Convergence in norm but not almost everywhere of $f_{t_n}=f(\cdot-t_n)$ to $f$
Your idea of a fat Cantor set works too. I'll repeat a construction I used in this answer.
Let $C$ be a compact nowhere dense set of positive measure. We can construct a sequence $t_n \to 0$ such that for every $x \in C$, there are infinitely many $n$ for which $x - t_n \notin C$. In particular we have $\liminf_{n \to \infty} \chi_C(x-t_n) = 0$ and therefore $\chi_C(x-t_n) \not\to 1 = \chi_C(x)$. Since $C$ has positive measure, we therefore do not have $\chi_C(\cdot-t_n) \to \chi_C$ a.e.
To construct the sequence, let $U = C^c$ and note that $U$ is open and dense. So for each integer $m > 0$ and each $x \in C$, there exists $u \in U$ such that $|x-u| < 1/m$, which is to say that $x \in U+(x-u)$. In other words, the collection of open sets $\{U+s : |s| < 1/m\}$ cover $C$ (indeed they cover $\mathbb{R}$). Since $C$ is compact, there is a finite subcover $\{U+s_{m,1},\dots, U+s_{m, k_m}\}$. That is to say, for every $x \in C$ there is some $1 \le i \le k_m$ for which $x - s_{m, i} \in U = C^c$.
Now let $(t_n)$ be the sequence $$(s_{1,1}, \dots, s_{1, k_1}, s_{2,1}, \dots, s_{2, k_2}, \dots).$$ Since $|s_{i,m}| \le 1/m$ for every $m$, we have $t_n \to 0$, and there are infinitely many $t_n$ such that $x-t_n \notin C$ (namely, at least one of the $s_{m,i}$ for each $m$).
Yes. Consider $f(x)=\sum 2^{-n}g(x-q_n)$, where $q_n$ is an enumeration of $\mathbb Q$, and $g\in L^1$ is an unbounded non-negative bump function such as $g(x)=\chi_{(-1,1)}(x)|x|^{-1/2}$.

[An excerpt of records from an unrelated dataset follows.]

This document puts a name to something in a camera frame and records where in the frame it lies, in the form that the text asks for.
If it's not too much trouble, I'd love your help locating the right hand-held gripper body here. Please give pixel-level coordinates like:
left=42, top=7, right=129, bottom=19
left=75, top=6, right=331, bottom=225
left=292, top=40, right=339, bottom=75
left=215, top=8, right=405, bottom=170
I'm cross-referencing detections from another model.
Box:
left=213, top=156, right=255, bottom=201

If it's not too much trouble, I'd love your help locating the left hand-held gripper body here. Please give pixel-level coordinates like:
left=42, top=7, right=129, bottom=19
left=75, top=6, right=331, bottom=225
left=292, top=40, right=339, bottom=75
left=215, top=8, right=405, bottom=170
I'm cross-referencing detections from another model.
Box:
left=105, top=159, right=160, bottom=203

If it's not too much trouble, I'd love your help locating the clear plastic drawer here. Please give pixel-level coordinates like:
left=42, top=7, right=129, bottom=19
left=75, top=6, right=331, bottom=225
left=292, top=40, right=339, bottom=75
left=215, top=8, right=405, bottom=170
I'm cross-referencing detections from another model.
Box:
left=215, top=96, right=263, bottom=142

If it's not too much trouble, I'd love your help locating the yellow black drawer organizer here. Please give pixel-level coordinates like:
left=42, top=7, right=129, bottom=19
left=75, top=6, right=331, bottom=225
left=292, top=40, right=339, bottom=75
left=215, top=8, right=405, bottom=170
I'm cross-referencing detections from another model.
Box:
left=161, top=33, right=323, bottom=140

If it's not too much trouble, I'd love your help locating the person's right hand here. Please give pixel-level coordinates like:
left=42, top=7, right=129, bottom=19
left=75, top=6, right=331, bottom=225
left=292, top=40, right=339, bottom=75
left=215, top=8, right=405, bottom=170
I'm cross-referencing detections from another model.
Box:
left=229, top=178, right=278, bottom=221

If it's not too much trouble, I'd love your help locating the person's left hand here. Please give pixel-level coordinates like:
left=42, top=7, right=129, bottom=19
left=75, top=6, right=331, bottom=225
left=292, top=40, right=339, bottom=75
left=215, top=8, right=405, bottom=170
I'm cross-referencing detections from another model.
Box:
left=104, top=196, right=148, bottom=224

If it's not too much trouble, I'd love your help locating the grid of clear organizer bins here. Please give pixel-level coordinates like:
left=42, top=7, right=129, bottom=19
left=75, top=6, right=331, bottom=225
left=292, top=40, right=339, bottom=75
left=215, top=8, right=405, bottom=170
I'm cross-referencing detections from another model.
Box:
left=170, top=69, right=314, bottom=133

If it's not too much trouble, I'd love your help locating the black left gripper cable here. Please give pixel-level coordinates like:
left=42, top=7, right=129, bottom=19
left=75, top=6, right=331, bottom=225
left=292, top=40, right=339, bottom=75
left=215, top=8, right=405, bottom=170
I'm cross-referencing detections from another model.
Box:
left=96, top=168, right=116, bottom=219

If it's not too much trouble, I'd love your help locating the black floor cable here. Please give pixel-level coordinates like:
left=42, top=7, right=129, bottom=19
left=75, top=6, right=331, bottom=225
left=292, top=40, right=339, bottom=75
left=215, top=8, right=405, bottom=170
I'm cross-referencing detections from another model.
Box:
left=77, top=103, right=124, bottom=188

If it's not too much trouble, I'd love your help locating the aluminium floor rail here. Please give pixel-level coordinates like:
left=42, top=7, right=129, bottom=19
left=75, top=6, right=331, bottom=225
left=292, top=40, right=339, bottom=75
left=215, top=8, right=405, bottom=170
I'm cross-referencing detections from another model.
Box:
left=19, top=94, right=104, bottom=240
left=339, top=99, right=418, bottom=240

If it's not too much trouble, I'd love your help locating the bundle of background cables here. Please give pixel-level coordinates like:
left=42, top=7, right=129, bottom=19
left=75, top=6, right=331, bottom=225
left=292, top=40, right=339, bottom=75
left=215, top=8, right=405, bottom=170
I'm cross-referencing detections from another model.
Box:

I'm now going to produce a sequence $t_n\to 0$ for which $f(x-t_n)$ is unbounded for every $x\in [-1,1]$. My first bunch of $t_n$'s will satisfy $|t_n|\le 1$. Start out by locating a $q_n$ close to $-1$ ($q_n=-1$ would work nicely). The corresponding bump $2^{-n}g(x-q_n)$ will be $\ge 1$, say, on an interval centered at $q_n$. By shifting this bump around, I can make sure that $f(x-t_n)\ge 1$ for every $x\in [-1,0]$ for some $n$. Cover the remainder of $[-1,1]$ in the same way.
Let's summarize: I have chosen finitely many elements $t_1, \ldots , t_N$ of my sequence, in such a way that $f(x-t_n)\ge 1$ for every $x\in [-1,1]$ for some $1\le n\le N$. Moreover, these satisfy $|t_n|\le 1$.
Now just continue in this way: In the second step, find the next batch of $t$'s, such that $f(x-t_n)\ge 2$ for all $x\in [-1,1]$ for some $n$, and $|t_n|\le 1/2$ for these $t_n$ etc.